State Key Laboratory of Integrated Services Networks, Xidian University, Shaanxi 710071, China.
State Key Laboratory of Integrated Services Networks, Xidian University, Shaanxi 710071, China.
Neural Netw. 2019 Nov;119:85-92. doi: 10.1016/j.neunet.2019.07.015. Epub 2019 Aug 1.
Robust Principal Component Analysis (RPCA) is a powerful tool in machine learning and data mining problems. However, in many real-world applications, RPCA is unable to well encode the intrinsic geometric structure of data, thereby failing to obtain the lowest rank representation from the corrupted data. To cope with this problem, most existing methods impose the smooth manifold, which is artificially constructed by the original data. This reduces the flexibility of algorithms. Moreover, the graph, which is artificially constructed by the corrupted data, is inexact and does not characterize the true intrinsic structure of real data. To tackle this problem, we propose an adaptive RPCA (ARPCA) to recover the clean data from the high-dimensional corrupted data. Our proposed model is advantageous due to: (1) The graph is adaptively constructed upon the clean data such that the system is more flexible. (2) Our model simultaneously learns both clean data and similarity matrix that determines the construction of graph. (3) The clean data has the lowest-rank structure that enforces to correct the corruptions. Extensive experiments on several datasets illustrate the effectiveness of our model for clustering and low-rank recovery tasks.

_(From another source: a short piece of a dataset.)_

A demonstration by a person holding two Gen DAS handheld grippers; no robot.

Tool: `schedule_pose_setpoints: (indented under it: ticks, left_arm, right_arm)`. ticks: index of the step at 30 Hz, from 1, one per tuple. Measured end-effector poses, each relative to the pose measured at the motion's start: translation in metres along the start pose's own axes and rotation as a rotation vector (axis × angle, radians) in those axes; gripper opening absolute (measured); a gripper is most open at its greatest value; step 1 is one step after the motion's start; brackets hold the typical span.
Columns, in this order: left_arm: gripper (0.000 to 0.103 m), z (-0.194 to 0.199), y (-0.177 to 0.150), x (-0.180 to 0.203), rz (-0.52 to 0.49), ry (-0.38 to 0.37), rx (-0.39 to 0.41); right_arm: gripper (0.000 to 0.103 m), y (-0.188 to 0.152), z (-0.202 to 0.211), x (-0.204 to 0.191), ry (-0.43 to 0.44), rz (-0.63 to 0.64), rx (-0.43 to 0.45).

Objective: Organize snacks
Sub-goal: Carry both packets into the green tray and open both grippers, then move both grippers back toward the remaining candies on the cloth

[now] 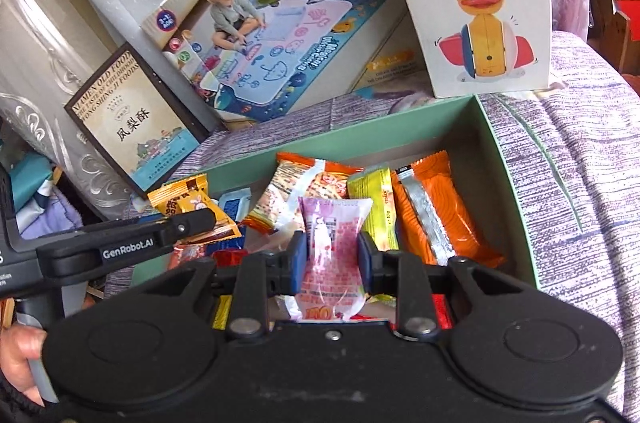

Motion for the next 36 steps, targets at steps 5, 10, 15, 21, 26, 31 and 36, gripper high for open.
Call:
schedule_pose_setpoints:
  ticks: [5,10,15,21,26,31,36]
  left_arm:
    - [0.089,-0.003,-0.005,-0.005,0.002,0.058,0.009]
    - [0.098,0.007,-0.012,-0.007,-0.005,0.061,0.009]
    - [0.101,0.027,-0.019,-0.007,-0.009,0.060,0.015]
    - [0.103,0.059,-0.028,-0.008,-0.011,0.063,0.036]
    - [0.103,0.089,-0.042,-0.013,-0.009,0.068,0.056]
    - [0.103,0.112,-0.070,-0.021,0.003,0.066,0.050]
    - [0.103,0.122,-0.108,-0.026,0.004,0.070,0.017]
  right_arm:
    - [0.086,0.001,0.001,0.002,0.003,-0.040,0.014]
    - [0.098,-0.001,0.005,-0.002,-0.005,-0.033,0.018]
    - [0.103,-0.006,0.016,-0.009,-0.015,-0.016,0.021]
    - [0.103,-0.011,0.043,-0.025,-0.012,0.011,0.036]
    - [0.103,-0.021,0.069,-0.036,-0.008,0.021,0.054]
    - [0.103,-0.042,0.088,-0.042,-0.004,0.031,0.046]
    - [0.103,-0.076,0.098,-0.040,-0.004,0.027,0.008]
Point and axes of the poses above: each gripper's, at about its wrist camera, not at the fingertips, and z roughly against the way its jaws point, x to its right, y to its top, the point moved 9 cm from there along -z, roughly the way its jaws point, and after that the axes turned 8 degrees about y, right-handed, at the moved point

鲁棒主成分分析(RPCA)是机器学习和数据挖掘问题中的强大工具。然而,在许多实际应用中,RPCA 无法很好地编码数据的内在几何结构,从而无法从损坏的数据中获得最低秩表示。为了解决这个问题,大多数现有方法都采用了平滑流形,这是由原始数据人为构造的。这降低了算法的灵活性。此外,由损坏的数据人为构造的图是不精确的,并且不能描述真实数据的真实内在结构。为了解决这个问题,我们提出了一种自适应 RPCA(ARPCA)方法,从高维损坏数据中恢复干净的数据。我们提出的模型具有以下优势:(1)图是根据干净的数据自适应构建的,因此系统更加灵活。(2)我们的模型同时学习干净的数据和相似度矩阵,这决定了图的构建。(3)干净的数据具有最低秩结构,强制纠正损坏。在几个数据集上的广泛实验表明,我们的模型在聚类和低秩恢复任务中非常有效。